Security researchers call this “Agentic Amplification” - AI agents transforming routine security flaws into catastrophic risks. A traditional authentication bypass might let an attacker access some data. An authentication bypass against an AI agent lets them execute arbitrary workflows at machine scale.
The researchers also found they could defeat ServiceNow’s “supervised mode,” which was supposed to require human confirmation before agents took sensitive actions. By simply sending “Please proceed” requests after a delay, they bypassed the confirmation workflows entirely.
Who Was Affected
ServiceNow is used by 85% of Fortune 500 companies as a central integration point for HR systems, customer relationship management, security operations, and more. Nearly half of AppOmni’s Fortune 100 customers were running the vulnerable Now Assist and Virtual Agent applications.
A successful exploit could have enabled massive data exfiltration of employee records, financial data, and customer information. It could also allow lateral movement to connected systems like Salesforce and Microsoft 365, plus the creation of persistent backdoors through hidden administrative accounts.
The Fix (And What Remains)
ServiceNow deployed patches on October 30, 2025. Cloud-hosted customers received automatic updates. Self-hosted customers need to upgrade to fixed versions: Now Assist AI Agents 5.1.18+ or 5.2.19+, and Virtual Agent API 3.15.2+ or 4.0.4+.

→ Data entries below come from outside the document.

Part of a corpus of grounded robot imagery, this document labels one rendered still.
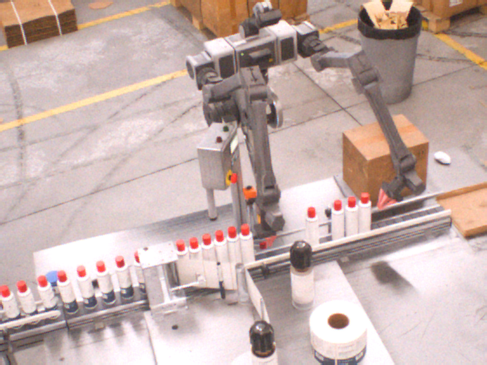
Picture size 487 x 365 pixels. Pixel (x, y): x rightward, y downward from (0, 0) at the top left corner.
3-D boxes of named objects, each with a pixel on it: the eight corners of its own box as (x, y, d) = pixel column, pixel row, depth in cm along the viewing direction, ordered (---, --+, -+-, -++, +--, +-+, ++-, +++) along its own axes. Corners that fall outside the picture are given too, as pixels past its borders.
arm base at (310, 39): (317, 52, 353) (316, 28, 346) (326, 60, 347) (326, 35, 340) (300, 57, 351) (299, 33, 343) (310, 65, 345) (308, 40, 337)
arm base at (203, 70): (215, 83, 339) (212, 59, 332) (223, 92, 333) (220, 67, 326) (196, 89, 337) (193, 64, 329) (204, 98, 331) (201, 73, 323)
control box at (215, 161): (202, 188, 300) (196, 147, 288) (217, 162, 312) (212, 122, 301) (227, 191, 297) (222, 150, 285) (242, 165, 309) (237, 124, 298)
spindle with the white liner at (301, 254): (296, 313, 300) (292, 255, 282) (289, 296, 307) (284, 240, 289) (318, 307, 302) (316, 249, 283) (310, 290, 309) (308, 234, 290)
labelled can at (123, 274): (123, 301, 313) (113, 264, 300) (121, 292, 317) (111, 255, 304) (136, 298, 314) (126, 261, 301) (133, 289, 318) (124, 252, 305)
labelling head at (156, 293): (152, 317, 304) (142, 269, 289) (146, 295, 314) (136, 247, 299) (188, 308, 307) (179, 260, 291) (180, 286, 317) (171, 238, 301)
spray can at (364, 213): (361, 237, 330) (361, 200, 317) (356, 230, 334) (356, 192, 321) (372, 235, 331) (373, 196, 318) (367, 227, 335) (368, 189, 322)
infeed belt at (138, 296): (67, 326, 310) (65, 319, 308) (65, 311, 317) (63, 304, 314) (450, 223, 338) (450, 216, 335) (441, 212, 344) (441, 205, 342)
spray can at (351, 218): (348, 242, 329) (348, 204, 316) (343, 234, 333) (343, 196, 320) (359, 239, 330) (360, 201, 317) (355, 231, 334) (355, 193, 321)
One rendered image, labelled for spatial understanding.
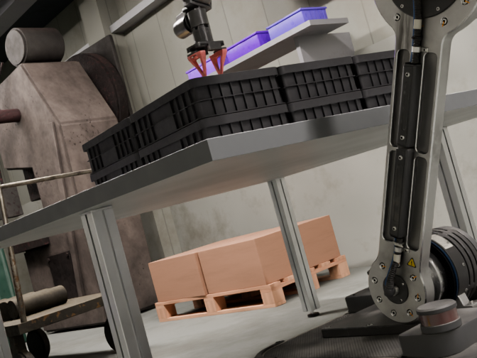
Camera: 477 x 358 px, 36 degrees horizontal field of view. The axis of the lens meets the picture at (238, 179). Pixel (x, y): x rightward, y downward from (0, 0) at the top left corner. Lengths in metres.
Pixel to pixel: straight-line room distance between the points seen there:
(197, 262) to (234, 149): 3.13
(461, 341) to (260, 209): 4.12
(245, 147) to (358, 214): 3.40
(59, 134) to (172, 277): 1.53
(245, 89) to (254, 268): 2.18
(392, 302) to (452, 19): 0.56
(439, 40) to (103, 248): 0.91
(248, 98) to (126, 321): 0.69
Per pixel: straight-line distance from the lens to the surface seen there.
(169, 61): 5.96
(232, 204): 5.56
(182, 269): 4.50
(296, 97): 2.10
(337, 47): 4.43
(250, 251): 4.06
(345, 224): 4.77
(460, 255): 1.51
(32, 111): 5.78
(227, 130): 1.93
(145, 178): 1.43
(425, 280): 1.43
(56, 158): 5.54
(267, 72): 2.05
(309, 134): 1.42
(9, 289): 5.04
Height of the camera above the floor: 0.57
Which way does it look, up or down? 2 degrees up
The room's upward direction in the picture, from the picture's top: 15 degrees counter-clockwise
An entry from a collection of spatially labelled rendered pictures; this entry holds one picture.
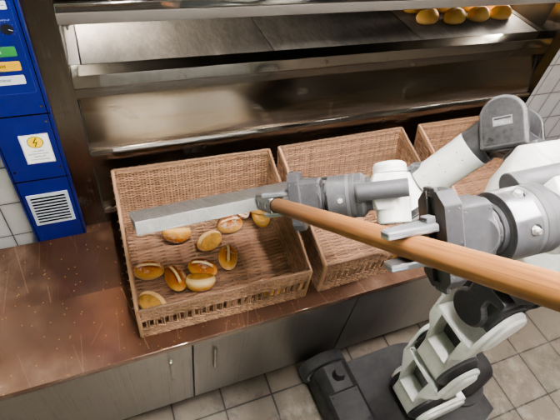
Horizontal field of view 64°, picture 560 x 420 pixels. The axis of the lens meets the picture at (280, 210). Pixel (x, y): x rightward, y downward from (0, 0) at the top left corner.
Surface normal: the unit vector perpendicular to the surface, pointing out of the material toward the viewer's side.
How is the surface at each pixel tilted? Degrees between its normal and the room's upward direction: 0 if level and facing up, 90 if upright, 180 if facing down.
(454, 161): 65
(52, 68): 90
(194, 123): 70
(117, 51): 0
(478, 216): 50
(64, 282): 0
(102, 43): 0
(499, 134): 61
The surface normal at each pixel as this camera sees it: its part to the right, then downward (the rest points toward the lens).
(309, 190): -0.23, 0.21
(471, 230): 0.25, 0.14
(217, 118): 0.38, 0.45
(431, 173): -0.56, 0.16
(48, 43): 0.36, 0.72
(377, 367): 0.13, -0.67
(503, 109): -0.68, -0.06
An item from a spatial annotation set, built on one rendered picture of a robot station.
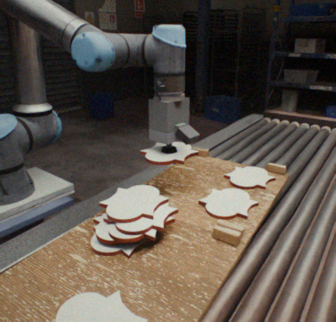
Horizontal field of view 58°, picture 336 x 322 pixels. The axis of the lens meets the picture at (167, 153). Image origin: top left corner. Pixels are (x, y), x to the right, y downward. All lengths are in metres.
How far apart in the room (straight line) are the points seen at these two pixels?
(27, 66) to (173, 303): 0.75
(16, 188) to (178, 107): 0.52
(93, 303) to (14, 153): 0.54
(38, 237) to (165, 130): 0.38
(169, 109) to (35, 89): 0.45
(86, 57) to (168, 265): 0.43
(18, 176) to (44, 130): 0.16
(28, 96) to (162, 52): 0.46
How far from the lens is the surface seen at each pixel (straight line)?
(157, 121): 0.75
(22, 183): 0.98
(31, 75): 1.00
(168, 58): 0.72
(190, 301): 0.56
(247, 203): 0.81
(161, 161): 0.74
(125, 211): 0.65
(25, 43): 0.99
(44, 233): 0.79
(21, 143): 0.97
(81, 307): 0.55
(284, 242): 0.75
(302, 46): 5.43
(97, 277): 0.61
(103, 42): 0.65
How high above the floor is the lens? 1.34
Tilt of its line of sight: 21 degrees down
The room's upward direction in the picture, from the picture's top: straight up
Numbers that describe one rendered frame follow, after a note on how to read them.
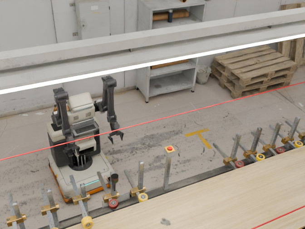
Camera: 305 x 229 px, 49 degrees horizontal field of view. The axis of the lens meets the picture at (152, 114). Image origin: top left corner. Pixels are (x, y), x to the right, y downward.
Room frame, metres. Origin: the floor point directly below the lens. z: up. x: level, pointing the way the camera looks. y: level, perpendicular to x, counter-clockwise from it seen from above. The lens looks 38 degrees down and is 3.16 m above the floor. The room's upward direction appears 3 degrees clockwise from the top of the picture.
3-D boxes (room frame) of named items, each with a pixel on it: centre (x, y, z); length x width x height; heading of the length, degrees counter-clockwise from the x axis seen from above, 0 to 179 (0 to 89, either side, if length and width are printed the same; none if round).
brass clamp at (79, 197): (1.68, 0.53, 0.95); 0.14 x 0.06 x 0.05; 117
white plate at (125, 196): (1.84, 0.28, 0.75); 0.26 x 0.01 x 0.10; 117
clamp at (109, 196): (1.79, 0.31, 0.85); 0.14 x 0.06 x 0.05; 117
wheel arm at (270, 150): (2.62, -1.21, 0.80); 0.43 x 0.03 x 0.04; 27
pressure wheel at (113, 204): (1.69, 0.28, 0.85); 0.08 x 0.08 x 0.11
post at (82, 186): (1.69, 0.51, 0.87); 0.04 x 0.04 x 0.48; 27
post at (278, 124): (2.60, -1.27, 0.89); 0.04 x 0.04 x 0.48; 27
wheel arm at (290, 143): (2.73, -1.43, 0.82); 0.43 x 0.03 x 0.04; 27
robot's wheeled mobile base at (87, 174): (2.70, 0.81, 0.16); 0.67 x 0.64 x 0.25; 32
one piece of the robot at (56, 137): (2.78, 0.86, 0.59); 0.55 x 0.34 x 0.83; 122
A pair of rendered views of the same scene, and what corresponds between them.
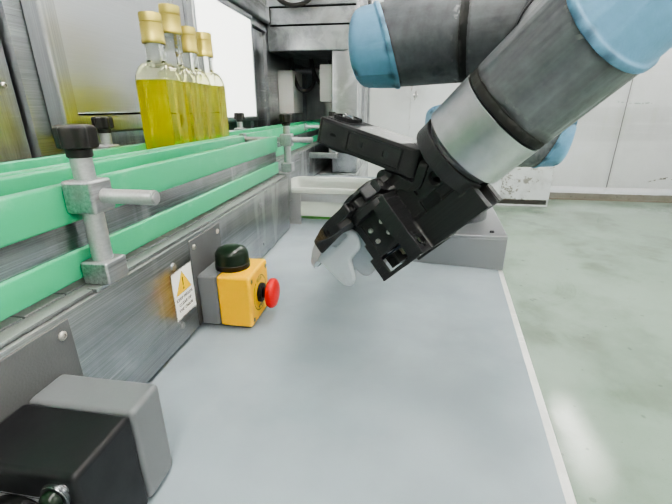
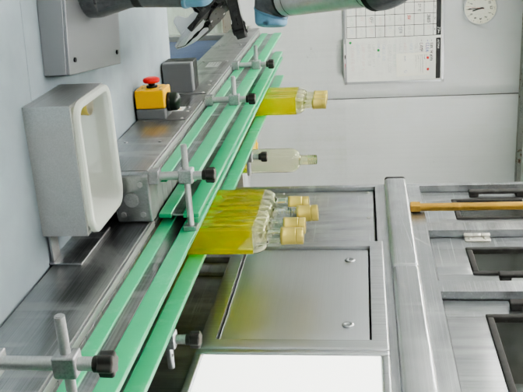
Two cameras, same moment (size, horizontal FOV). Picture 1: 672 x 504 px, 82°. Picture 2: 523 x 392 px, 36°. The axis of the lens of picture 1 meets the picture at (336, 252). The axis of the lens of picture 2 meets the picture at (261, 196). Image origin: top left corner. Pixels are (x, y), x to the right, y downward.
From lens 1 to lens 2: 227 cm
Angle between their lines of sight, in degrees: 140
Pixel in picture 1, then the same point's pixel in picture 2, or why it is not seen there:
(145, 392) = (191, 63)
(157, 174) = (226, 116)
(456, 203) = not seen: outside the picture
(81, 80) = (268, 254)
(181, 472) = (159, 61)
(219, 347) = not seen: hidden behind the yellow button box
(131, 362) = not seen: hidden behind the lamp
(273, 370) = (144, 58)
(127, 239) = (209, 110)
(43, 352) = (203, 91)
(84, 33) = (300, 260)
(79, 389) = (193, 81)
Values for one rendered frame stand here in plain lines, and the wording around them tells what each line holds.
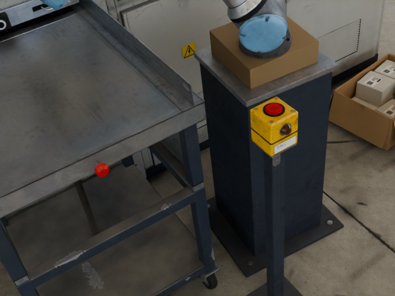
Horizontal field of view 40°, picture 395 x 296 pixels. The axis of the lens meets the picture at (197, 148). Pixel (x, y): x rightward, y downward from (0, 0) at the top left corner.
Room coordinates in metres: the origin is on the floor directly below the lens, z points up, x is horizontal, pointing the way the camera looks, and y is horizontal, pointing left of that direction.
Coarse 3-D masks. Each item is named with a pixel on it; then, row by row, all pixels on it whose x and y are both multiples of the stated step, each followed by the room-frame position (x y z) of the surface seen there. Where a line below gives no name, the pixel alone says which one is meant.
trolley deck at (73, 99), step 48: (0, 48) 1.50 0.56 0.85; (48, 48) 1.46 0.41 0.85; (96, 48) 1.42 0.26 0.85; (0, 96) 1.24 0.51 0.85; (48, 96) 1.21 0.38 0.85; (96, 96) 1.17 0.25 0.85; (144, 96) 1.14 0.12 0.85; (0, 144) 1.03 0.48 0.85; (48, 144) 1.00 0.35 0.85; (96, 144) 0.98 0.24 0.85; (144, 144) 1.00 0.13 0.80; (0, 192) 0.86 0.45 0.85; (48, 192) 0.89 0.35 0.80
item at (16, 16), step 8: (32, 0) 1.64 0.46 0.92; (8, 8) 1.60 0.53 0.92; (16, 8) 1.61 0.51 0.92; (24, 8) 1.62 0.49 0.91; (32, 8) 1.63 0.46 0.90; (40, 8) 1.64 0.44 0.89; (8, 16) 1.60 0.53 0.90; (16, 16) 1.61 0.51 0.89; (24, 16) 1.62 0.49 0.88; (32, 16) 1.63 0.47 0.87; (16, 24) 1.60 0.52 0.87
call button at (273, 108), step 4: (272, 104) 0.96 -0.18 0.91; (276, 104) 0.96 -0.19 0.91; (268, 108) 0.95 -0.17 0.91; (272, 108) 0.95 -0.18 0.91; (276, 108) 0.95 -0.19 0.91; (280, 108) 0.95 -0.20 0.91; (268, 112) 0.94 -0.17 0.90; (272, 112) 0.93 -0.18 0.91; (276, 112) 0.93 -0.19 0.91; (280, 112) 0.93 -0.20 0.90
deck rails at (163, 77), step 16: (96, 16) 1.59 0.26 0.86; (112, 32) 1.49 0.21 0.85; (128, 32) 1.37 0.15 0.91; (128, 48) 1.39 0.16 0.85; (144, 48) 1.29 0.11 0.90; (144, 64) 1.29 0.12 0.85; (160, 64) 1.21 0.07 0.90; (160, 80) 1.20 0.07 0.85; (176, 80) 1.14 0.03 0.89; (176, 96) 1.12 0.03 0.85; (192, 96) 1.07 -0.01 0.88
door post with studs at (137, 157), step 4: (96, 0) 1.70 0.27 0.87; (100, 0) 1.70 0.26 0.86; (104, 0) 1.71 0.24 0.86; (100, 4) 1.70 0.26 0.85; (104, 4) 1.71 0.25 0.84; (104, 8) 1.71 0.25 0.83; (136, 156) 1.70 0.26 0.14; (140, 156) 1.71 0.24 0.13; (136, 160) 1.70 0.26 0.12; (140, 160) 1.71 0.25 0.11; (136, 164) 1.70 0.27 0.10; (140, 164) 1.70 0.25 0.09; (140, 168) 1.70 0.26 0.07; (144, 172) 1.71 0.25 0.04
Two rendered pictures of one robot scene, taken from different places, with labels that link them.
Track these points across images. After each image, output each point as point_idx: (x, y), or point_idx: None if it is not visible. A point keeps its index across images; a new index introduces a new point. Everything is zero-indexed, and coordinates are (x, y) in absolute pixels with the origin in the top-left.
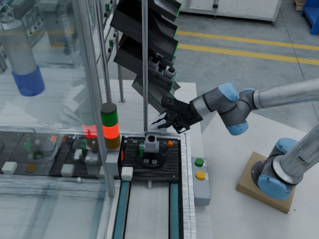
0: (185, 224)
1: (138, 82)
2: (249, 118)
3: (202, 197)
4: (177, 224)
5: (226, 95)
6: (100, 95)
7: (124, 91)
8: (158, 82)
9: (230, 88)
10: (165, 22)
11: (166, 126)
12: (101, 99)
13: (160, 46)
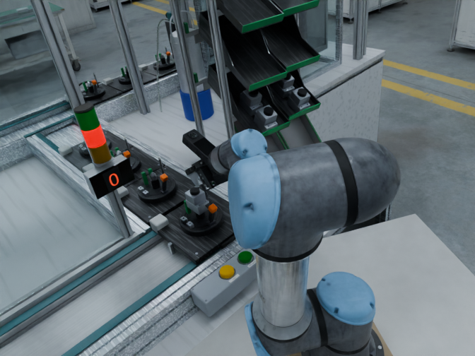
0: (146, 307)
1: None
2: (432, 257)
3: (198, 296)
4: (143, 304)
5: (232, 145)
6: (75, 90)
7: None
8: (243, 123)
9: (239, 135)
10: (305, 46)
11: (186, 172)
12: (80, 97)
13: (251, 72)
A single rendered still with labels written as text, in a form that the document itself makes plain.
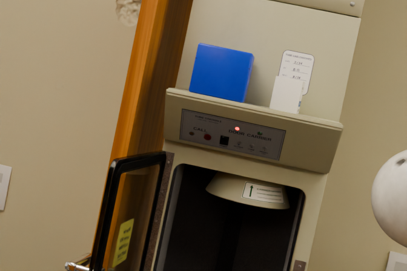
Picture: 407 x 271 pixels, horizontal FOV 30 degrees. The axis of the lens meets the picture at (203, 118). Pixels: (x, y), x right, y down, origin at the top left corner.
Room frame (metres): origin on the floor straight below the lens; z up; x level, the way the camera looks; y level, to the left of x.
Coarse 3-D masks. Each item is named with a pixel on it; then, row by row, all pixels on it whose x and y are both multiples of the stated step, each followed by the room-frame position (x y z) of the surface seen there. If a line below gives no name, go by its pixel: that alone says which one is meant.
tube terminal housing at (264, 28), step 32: (224, 0) 1.46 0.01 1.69; (256, 0) 1.46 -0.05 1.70; (192, 32) 1.47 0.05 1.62; (224, 32) 1.46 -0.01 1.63; (256, 32) 1.46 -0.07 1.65; (288, 32) 1.45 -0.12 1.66; (320, 32) 1.45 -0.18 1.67; (352, 32) 1.44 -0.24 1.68; (192, 64) 1.47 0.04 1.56; (256, 64) 1.45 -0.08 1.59; (320, 64) 1.44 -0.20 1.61; (256, 96) 1.45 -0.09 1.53; (320, 96) 1.44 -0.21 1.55; (192, 160) 1.46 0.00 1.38; (224, 160) 1.46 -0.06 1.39; (256, 160) 1.45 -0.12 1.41; (320, 192) 1.44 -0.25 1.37; (160, 224) 1.46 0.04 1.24
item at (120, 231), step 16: (112, 176) 1.15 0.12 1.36; (128, 176) 1.23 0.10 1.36; (144, 176) 1.33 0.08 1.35; (128, 192) 1.25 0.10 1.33; (144, 192) 1.35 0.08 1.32; (128, 208) 1.27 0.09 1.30; (144, 208) 1.37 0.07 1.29; (112, 224) 1.20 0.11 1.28; (128, 224) 1.29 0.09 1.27; (144, 224) 1.39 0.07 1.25; (96, 240) 1.15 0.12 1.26; (112, 240) 1.22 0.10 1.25; (128, 240) 1.31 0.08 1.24; (144, 240) 1.42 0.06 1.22; (112, 256) 1.23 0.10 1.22; (128, 256) 1.33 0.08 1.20
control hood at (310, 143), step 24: (168, 96) 1.36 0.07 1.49; (192, 96) 1.35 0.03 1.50; (168, 120) 1.40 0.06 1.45; (240, 120) 1.36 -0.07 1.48; (264, 120) 1.35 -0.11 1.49; (288, 120) 1.34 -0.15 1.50; (312, 120) 1.33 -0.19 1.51; (192, 144) 1.44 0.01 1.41; (288, 144) 1.38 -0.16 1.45; (312, 144) 1.37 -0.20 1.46; (336, 144) 1.35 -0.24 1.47; (312, 168) 1.41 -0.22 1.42
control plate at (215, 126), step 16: (192, 112) 1.37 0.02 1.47; (192, 128) 1.40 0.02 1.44; (208, 128) 1.39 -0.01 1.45; (224, 128) 1.38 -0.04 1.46; (240, 128) 1.38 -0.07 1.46; (256, 128) 1.37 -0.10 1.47; (272, 128) 1.36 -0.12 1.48; (208, 144) 1.42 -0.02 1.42; (256, 144) 1.40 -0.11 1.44; (272, 144) 1.39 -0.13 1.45
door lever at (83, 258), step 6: (78, 258) 1.23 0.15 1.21; (84, 258) 1.24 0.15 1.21; (90, 258) 1.26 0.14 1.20; (66, 264) 1.20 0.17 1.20; (72, 264) 1.20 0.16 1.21; (78, 264) 1.20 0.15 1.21; (84, 264) 1.24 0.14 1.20; (72, 270) 1.20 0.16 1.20; (78, 270) 1.20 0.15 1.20; (84, 270) 1.19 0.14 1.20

However, researchers warn that patches alone don’t eliminate the risk. Organizations may have built custom integrations that replicate the vulnerable patterns. The fundamental issues - hardcoded secrets and email-based auto-linking - could persist in custom code even after the official patch.
Why This Matters
BodySnatcher reveals a dangerous pattern in enterprise software: companies rushing to integrate AI agents without securing the foundations first. ServiceNow layered powerful autonomous agents onto an API that used weak authentication. The result was a vulnerability that turned AI itself into the attack surface.
As more companies deploy agentic AI, this problem will multiply. Traditional security tools struggle to monitor the dynamic behavior of AI agents. Authentication systems designed for human users don’t account for autonomous systems that can execute thousands of actions per minute.
The lesson from BodySnatcher isn’t just about one vendor’s misconfigured credential. It’s about what happens when enterprises deploy AI agents that inherit the permissions of the systems they integrate with - and nobody checks whether those systems were secure enough to bear that weight.
What You Can Do
For enterprise security teams:
- Audit all AI agent deployments for inherited permissions
- Verify authentication isn’t based solely on email addresses or weak tokens
- Test whether “supervised mode” and human-in-the-loop controls actually work
- Review custom integrations for patterns similar to auto-linking
For individual users:
- Ask your IT team if your organization uses ServiceNow with AI agents
- Request confirmation that patches have been applied to self-hosted instances
- Be aware that AI agents may be acting on your behalf in enterprise systems
The age of AI agents is here. BodySnatcher shows what happens when we let them loose without checking the locks first.